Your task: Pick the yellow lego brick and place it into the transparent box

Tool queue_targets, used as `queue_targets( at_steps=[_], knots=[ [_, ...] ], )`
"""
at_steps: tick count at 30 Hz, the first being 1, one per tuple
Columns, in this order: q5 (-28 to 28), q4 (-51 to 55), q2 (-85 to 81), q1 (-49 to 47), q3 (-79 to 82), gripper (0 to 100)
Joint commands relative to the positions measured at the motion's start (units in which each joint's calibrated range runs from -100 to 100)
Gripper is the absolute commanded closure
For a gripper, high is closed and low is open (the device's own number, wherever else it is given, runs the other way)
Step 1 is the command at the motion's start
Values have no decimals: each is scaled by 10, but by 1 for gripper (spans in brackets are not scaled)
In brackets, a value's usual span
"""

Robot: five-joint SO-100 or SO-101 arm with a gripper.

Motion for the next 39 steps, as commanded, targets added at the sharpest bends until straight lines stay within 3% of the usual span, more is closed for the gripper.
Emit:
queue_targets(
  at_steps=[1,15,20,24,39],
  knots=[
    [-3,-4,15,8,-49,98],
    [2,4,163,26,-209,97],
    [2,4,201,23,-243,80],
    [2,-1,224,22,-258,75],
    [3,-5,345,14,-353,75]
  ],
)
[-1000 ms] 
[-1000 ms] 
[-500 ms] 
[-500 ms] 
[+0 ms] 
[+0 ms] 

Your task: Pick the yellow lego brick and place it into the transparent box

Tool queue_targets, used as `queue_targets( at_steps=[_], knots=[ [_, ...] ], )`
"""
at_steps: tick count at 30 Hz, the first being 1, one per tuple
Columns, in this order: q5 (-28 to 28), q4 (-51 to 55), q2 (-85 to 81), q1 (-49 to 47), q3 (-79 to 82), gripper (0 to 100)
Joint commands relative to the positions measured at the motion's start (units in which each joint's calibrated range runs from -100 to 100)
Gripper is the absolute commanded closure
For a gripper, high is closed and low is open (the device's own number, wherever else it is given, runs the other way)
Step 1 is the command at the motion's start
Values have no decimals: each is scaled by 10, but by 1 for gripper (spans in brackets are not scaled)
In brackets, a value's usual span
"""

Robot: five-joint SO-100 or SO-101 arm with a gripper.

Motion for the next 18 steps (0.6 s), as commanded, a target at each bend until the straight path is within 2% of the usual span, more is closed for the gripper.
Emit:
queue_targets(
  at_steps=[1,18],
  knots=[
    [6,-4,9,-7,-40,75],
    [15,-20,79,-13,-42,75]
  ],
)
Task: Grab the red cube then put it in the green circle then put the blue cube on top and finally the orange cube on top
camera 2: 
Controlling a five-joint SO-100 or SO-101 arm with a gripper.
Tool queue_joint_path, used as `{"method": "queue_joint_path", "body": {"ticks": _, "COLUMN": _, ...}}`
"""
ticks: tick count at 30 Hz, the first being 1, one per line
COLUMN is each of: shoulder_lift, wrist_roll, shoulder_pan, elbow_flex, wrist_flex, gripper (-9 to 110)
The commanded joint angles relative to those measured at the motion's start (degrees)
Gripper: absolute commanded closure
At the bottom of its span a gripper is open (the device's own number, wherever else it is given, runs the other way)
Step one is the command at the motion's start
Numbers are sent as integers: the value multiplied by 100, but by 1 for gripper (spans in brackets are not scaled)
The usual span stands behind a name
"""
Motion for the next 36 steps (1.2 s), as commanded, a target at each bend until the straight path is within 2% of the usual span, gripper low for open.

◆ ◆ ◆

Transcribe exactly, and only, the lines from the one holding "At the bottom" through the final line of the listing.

At the bottom of its span a gripper is open (the device's own number, wherever else it is given, runs the other way)
Step one is the command at the motion's start
Numbers are sent as integers: the value multiplied by 100, but by 1 for gripper (spans in brackets are not scaled)
The usual span stands behind a name
"""
Motion for the next 36 steps (1.2 s), as commanded, a target at each bend until the straight path is within 2% of the usual span, gripper low for open.

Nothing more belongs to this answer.